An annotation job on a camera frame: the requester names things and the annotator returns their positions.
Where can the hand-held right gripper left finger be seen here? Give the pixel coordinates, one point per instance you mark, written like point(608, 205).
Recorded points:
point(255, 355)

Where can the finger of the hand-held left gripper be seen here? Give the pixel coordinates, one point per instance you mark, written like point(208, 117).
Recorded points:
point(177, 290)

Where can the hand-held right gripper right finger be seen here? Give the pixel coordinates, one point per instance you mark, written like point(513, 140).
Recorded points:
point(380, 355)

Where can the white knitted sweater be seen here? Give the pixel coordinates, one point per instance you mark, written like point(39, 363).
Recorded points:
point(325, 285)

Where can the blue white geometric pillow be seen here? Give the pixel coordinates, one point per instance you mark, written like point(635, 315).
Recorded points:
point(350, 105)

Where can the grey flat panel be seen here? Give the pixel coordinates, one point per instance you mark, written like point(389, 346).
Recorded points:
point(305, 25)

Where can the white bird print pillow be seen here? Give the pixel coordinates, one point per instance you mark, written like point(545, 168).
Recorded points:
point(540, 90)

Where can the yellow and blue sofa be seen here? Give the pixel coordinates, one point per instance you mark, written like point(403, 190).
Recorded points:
※ ※ ※
*To do:* Would you please write out the entries again exactly?

*Exercise answer:*
An annotation job on a camera frame: the requester names things and the annotator returns their positions.
Where can the hand-held right gripper left finger be seen here? Give the pixel coordinates, one point per instance you mark, written like point(608, 205).
Recorded points:
point(255, 355)

Where can the finger of the hand-held left gripper be seen here? Give the pixel coordinates, one point per instance you mark, written like point(208, 117).
Recorded points:
point(177, 290)

Where can the hand-held right gripper right finger be seen here? Give the pixel coordinates, one point per instance you mark, written like point(513, 140).
Recorded points:
point(380, 355)

Where can the white knitted sweater be seen here? Give the pixel coordinates, one point per instance you mark, written like point(39, 363).
Recorded points:
point(325, 285)

Where can the blue white geometric pillow be seen here? Give the pixel coordinates, one point per instance you mark, written like point(635, 315).
Recorded points:
point(350, 105)

Where can the grey flat panel be seen here? Give the pixel coordinates, one point per instance you mark, written like point(389, 346).
Recorded points:
point(305, 25)

Where can the white bird print pillow be seen here? Give the pixel coordinates, one point per instance you mark, written like point(545, 168).
Recorded points:
point(540, 90)

Where can the yellow and blue sofa be seen here? Give the pixel coordinates, one point per instance you mark, written like point(403, 190).
Recorded points:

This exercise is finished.